Telemedicine, Urban Style
Blair, Keith J., Distance Learning
A mode of medicine traditionally reserved for patients with limited access to healthcare is now being used in urban and suburban childcare centers, and many of the centers are within a few miles of a healthcare provider. Telemedicine is bridging the gap of geography in Rochester, New York, childcare centers. A patient's physical distance from a healthcare provider is no longer the principal determinate for the mode of health care provided. Telemedicine urban style is designed to enable treatment for common medical conditions that disrupt a child's attendance at childcare. The University of Rochester Medical Center's Golisano Children's Hospital, in conjunction with TeleAtrics, Inc., deployed a telemedicine network in Rochester. The Health-e-Access telemedicine network is designed to reduce childcare and school absences resulting from illness. By making healthcare for urban and suburban children readily available, the Health-e-Access program allows childcare centers and doctors to work together to integrate telemedicine into existing day-to-day healthcare practices (Strong Health, n.d.).
WHAT IS TELEMEDICINE?
The term telemedicine derives from the Greek tele meaning "at a distance" and the word "medicine," which itself derives from the Latin mederi, meaning "healing." The American Telemedicine Association (n.d.) Web site defines telemedicine as the "the use of medical information exchanged from one site to another via electronic communication for the health and education of the patient or healthcare provider and for the purpose of improving patient care." A search of the literature reveals that telemedicine as a practice has been in place since the early 1960s. Until the mid 1960s, telemedicine was primarily conducted using land-based technology. One of the first telemedicine programs in the United States to use more advanced technology was established between Massachusetts General Hospital and Logan International Airport Medical Station in 1967. The cooperative relationship provided occupational health services to airport employees and delivered emergency care and medical attention to travelers. Physicians at Massachusetts General Hospital provided medical care to patients at the airport using a two-way audiovisual microwave circuit. Evaluation, diagnosis, and treatment of the patients were made by participating personnel and independent physician observers. Analysis was also made of the accuracy of microwave transmission. Inspection, auscultation, and interpretation of roentgenograms and microscopic images were also performed. Necessary hands-on procedures were performed by the medical station nurse-clinicians (Brown, 1995).

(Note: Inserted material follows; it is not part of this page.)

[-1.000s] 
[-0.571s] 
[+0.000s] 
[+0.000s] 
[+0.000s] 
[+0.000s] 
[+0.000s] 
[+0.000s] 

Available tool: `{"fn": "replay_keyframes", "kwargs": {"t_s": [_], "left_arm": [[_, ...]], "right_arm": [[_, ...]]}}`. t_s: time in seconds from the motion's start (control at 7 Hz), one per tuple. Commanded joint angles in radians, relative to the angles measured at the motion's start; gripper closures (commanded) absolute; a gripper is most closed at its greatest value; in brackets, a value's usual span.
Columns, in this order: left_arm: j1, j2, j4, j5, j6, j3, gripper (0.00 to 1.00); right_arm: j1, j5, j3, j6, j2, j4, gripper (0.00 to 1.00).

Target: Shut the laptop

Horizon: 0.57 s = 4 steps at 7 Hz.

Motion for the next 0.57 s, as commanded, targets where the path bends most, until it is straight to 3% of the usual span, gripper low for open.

The practice of telemedicine has expanded to include a full spectrum of health sciences including rehabilitation occupational therapy, physical therapy, speech-language pathology, audiology, pharmacy, health promotion, dentistry, nursing, as well as medicine. The technology of telemedicine can be subdivided into four general areas: (1) medical support, training, and teleconferencing services for doctor-to-doctor consultation; (2) involves a disparate set of applications using communications for medical services such as centralized intensive care unit monitoring and shipping radiology images around the world for analysis which is also considered to be under the umbrella of telemedicine; (3) chronic care home-monitoring technology; and (4) the telemedicine which can best be described as a system platform application of telemedicine with all necessary software based workflows and system support for providing real-time and/or store-and-forward capabilities for providing acute care.
Two important factors influenced the expansion of telemedicine beyond its early applications for patients with remote access to health services using telephones or microwave circuit technology. First, the personal and professional use of highspeed, high-bandwidth telecommunications systems has become commonplace-low-cost, high-resolution, Internet-based video conferencing systems are available for purchase online or in electronic chain stores. …
The rest of this article is only available to active members of Questia
Already a member? Log in now.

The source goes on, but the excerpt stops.